**Your goal**
Please repeat the whole listing exactly, but leave the pictures out.
-------- Data block --------
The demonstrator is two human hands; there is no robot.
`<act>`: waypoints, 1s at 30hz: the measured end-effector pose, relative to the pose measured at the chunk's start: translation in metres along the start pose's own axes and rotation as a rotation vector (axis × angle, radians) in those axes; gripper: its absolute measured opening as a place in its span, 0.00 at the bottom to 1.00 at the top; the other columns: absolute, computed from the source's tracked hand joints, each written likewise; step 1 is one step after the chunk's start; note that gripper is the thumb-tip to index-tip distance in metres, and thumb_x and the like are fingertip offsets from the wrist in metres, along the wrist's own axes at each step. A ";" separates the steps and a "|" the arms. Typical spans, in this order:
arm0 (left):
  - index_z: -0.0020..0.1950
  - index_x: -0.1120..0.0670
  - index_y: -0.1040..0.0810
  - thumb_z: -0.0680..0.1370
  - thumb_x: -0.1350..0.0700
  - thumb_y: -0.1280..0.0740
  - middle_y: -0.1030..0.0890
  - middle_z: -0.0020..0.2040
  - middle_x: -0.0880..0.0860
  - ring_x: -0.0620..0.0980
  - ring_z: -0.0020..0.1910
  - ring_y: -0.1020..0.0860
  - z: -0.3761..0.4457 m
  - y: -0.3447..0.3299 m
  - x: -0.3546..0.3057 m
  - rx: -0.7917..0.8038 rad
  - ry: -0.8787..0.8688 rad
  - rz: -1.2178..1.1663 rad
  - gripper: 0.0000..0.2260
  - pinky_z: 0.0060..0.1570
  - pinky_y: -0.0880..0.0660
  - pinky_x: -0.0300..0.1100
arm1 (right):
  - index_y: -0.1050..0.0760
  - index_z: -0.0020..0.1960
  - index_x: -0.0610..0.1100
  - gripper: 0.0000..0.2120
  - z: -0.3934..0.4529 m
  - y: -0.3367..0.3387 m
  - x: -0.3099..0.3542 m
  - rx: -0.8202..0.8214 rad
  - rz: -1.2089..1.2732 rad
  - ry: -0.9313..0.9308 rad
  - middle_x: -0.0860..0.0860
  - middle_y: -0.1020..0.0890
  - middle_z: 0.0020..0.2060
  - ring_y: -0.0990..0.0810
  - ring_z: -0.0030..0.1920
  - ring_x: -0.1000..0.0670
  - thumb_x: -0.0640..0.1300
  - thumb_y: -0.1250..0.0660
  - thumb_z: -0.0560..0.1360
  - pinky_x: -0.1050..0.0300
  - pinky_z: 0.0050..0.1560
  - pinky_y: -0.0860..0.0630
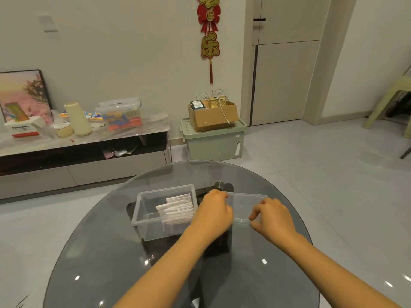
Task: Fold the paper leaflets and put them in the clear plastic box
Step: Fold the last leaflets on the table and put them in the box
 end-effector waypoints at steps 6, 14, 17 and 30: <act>0.69 0.58 0.37 0.78 0.52 0.40 0.38 0.68 0.61 0.61 0.67 0.37 0.019 -0.040 0.000 0.305 0.302 0.178 0.22 0.65 0.36 0.51 | 0.23 0.57 0.55 0.13 -0.008 -0.001 -0.017 0.072 0.167 -0.144 0.47 0.29 0.64 0.33 0.66 0.45 0.50 0.32 0.74 0.56 0.61 0.33; 0.70 0.52 0.32 0.76 0.56 0.36 0.36 0.71 0.55 0.56 0.69 0.36 0.015 -0.007 -0.019 -0.070 0.215 -0.160 0.22 0.69 0.37 0.50 | 0.21 0.54 0.49 0.13 -0.001 0.020 -0.015 -0.141 0.496 -0.133 0.50 0.22 0.58 0.28 0.62 0.47 0.45 0.27 0.70 0.56 0.61 0.30; 0.71 0.52 0.33 0.77 0.58 0.37 0.39 0.73 0.53 0.53 0.72 0.42 0.000 0.029 -0.015 -0.233 0.153 -0.166 0.21 0.71 0.40 0.50 | 0.20 0.53 0.49 0.12 0.000 0.039 0.011 -0.219 0.581 -0.030 0.52 0.21 0.55 0.27 0.61 0.48 0.45 0.26 0.70 0.57 0.59 0.30; 0.67 0.53 0.28 0.78 0.56 0.38 0.31 0.69 0.52 0.53 0.68 0.35 -0.069 0.093 0.095 -0.449 0.419 -0.058 0.17 0.67 0.41 0.48 | 0.25 0.64 0.51 0.16 0.000 0.011 0.138 0.029 0.563 0.227 0.52 0.33 0.71 0.39 0.71 0.52 0.47 0.35 0.77 0.56 0.71 0.40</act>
Point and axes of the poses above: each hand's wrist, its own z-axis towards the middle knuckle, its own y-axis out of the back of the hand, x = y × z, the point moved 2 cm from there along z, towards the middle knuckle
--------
**Task response**
The demonstrator is two human hands; there is no robot.
`<act>`: waypoints, 1s at 30hz: the measured end-effector pose, relative to the pose measured at the chunk's start: translation in metres along the start pose's own axes and rotation as a rotation vector (axis × angle, radians) in those axes; gripper: its absolute measured opening as a place in its span, 0.00 at the bottom to 1.00 at the top; the other columns: absolute, computed from the source's tracked hand joints, each written likewise; step 1 is one step after the chunk's start; note that gripper is the thumb-tip to index-tip distance in metres, and thumb_x and the like are fingertip offsets from the wrist in metres, along the wrist's own axes at each step. A ";" separates the steps and a "|" the arms. Typical spans, in this order:
arm0 (left):
  - index_z: -0.0020..0.1950
  - index_x: -0.1120..0.0670
  - index_y: -0.1040..0.0810
  - thumb_z: -0.0680..0.1370
  - thumb_x: -0.1350..0.0700
  - thumb_y: -0.1280..0.0740
  - middle_y: -0.1030..0.0890
  - middle_z: -0.0020..0.2040
  - middle_x: -0.0880..0.0860
  - ring_x: -0.0620..0.0980
  - ring_z: -0.0020..0.1910
  - ring_y: -0.1020..0.0860
  - z: -0.3761..0.4457 m
  - y: -0.3447..0.3299 m
  - x: -0.3546..0.3057 m
  - rx: -0.7917..0.8038 rad
  - ry: -0.8787..0.8688 rad
  - rz: -1.2178..1.1663 rad
  - gripper: 0.0000..0.2260
  - pinky_z: 0.0060..0.1570
  - pinky_y: -0.0880..0.0660
  - pinky_x: -0.0300..0.1100
arm1 (right):
  - index_y: -0.1050..0.0760
  - index_z: -0.0020..0.1960
  - index_x: -0.0610..0.1100
  - gripper: 0.0000..0.2120
  - z: -0.3934..0.4529 m
  - y: -0.3367..0.3387 m
  - x: -0.3099..0.3542 m
  - rx: -0.8202..0.8214 rad
  - rz: -1.2089..1.2732 rad
  - ry: -0.9313..0.9308 rad
  - middle_x: -0.0860..0.0860
  - middle_y: -0.1020..0.0890
  - middle_z: 0.0020..0.2060
  - ring_y: -0.0990..0.0810
  - ring_z: -0.0030..0.1920
  - ring_x: -0.1000..0.0670
  - thumb_x: -0.0640..0.1300
  - thumb_y: -0.1250..0.0660
  - thumb_z: -0.0560..0.1360
  - pinky_x: -0.1050..0.0300
  - pinky_z: 0.0050..0.1560
  - pinky_y: -0.0860..0.0630
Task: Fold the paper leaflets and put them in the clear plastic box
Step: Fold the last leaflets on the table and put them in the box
 end-effector waypoints at steps 6, 14, 17 and 30: <act>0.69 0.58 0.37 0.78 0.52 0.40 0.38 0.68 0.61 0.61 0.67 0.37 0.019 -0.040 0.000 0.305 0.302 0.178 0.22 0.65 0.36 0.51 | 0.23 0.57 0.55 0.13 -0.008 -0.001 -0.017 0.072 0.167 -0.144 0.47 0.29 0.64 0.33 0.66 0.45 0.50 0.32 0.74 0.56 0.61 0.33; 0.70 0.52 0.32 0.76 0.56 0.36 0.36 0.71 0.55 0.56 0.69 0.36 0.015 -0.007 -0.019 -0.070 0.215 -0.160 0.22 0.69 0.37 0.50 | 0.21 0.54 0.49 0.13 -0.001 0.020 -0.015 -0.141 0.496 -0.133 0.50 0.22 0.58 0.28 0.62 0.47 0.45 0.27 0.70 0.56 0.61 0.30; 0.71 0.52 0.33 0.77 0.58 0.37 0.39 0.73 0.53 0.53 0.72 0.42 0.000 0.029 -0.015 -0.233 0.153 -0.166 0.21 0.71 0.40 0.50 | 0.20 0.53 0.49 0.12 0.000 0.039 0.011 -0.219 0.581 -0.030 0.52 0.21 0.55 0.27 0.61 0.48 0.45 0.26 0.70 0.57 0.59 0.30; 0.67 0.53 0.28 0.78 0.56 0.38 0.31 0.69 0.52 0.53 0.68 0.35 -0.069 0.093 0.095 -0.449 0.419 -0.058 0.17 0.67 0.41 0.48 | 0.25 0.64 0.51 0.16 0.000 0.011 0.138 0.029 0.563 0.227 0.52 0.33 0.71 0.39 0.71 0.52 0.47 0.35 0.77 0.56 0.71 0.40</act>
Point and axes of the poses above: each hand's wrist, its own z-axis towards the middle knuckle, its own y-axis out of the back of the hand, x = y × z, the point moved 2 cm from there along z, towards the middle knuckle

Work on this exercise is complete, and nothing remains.